*WHAT THIS TASK INVOLVES*. Transcribe the entire listing exactly as it appears.
*** DATASET CONTENT Section Begins ***
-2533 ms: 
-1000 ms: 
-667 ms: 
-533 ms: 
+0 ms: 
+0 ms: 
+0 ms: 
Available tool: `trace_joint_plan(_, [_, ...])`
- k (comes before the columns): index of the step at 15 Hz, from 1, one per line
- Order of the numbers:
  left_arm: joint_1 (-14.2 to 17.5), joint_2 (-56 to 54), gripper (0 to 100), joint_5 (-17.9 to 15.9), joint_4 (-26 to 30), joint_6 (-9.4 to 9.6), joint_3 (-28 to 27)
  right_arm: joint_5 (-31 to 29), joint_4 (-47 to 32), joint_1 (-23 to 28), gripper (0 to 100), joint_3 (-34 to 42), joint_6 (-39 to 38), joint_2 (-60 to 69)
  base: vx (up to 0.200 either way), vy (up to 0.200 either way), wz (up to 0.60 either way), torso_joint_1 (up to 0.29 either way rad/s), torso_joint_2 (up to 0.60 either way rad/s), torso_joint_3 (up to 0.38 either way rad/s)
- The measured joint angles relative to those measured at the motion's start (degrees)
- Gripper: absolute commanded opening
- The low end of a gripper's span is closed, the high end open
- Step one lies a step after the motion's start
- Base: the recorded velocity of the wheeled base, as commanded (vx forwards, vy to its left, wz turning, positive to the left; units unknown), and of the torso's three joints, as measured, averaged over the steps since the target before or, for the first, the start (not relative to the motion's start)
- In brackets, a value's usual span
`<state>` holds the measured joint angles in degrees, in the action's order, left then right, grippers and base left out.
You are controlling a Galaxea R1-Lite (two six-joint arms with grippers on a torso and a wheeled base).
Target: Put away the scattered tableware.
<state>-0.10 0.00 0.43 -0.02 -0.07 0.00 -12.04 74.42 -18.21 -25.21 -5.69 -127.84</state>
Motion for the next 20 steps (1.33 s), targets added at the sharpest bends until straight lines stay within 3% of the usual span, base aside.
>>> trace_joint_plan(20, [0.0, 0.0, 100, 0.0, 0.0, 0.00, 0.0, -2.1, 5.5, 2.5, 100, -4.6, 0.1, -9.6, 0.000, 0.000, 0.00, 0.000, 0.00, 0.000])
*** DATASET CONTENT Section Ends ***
*RESPONSE BOX*.
-2533 ms: 
-1000 ms: 
-667 ms: 
-533 ms: 
+0 ms: 
+0 ms: 
+0 ms: 
Available tool: `trace_joint_plan(_, [_, ...])`
- k (comes before the columns): index of the step at 15 Hz, from 1, one per line
- Order of the numbers:
  left_arm: joint_1 (-14.2 to 17.5), joint_2 (-56 to 54), gripper (0 to 100), joint_5 (-17.9 to 15.9), joint_4 (-26 to 30), joint_6 (-9.4 to 9.6), joint_3 (-28 to 27)
  right_arm: joint_5 (-31 to 29), joint_4 (-47 to 32), joint_1 (-23 to 28), gripper (0 to 100), joint_3 (-34 to 42), joint_6 (-39 to 38), joint_2 (-60 to 69)
  base: vx (up to 0.200 either way), vy (up to 0.200 either way), wz (up to 0.60 either way), torso_joint_1 (up to 0.29 either way rad/s), torso_joint_2 (up to 0.60 either way rad/s), torso_joint_3 (up to 0.38 either way rad/s)
- The measured joint angles relative to those measured at the motion's start (degrees)
- Gripper: absolute commanded opening
- The low end of a gripper's span is closed, the high end open
- Step one lies a step after the motion's start
- Base: the recorded velocity of the wheeled base, as commanded (vx forwards, vy to its left, wz turning, positive to the left; units unknown), and of the torso's three joints, as measured, averaged over the steps since the target before or, for the first, the start (not relative to the motion's start)
- In brackets, a value's usual span
`<state>` holds the measured joint angles in degrees, in the action's order, left then right, grippers and base left out.
You are controlling a Galaxea R1-Lite (two six-joint arms with grippers on a torso and a wheeled base).
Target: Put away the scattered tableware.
<state>-0.10 0.00 0.43 -0.02 -0.07 0.00 -12.04 74.42 -18.21 -25.21 -5.69 -127.84</state>
Motion for the next 20 steps (1.33 s), targets added at the sharpest bends until straight lines stay within 3% of the usual span, base aside.
>>> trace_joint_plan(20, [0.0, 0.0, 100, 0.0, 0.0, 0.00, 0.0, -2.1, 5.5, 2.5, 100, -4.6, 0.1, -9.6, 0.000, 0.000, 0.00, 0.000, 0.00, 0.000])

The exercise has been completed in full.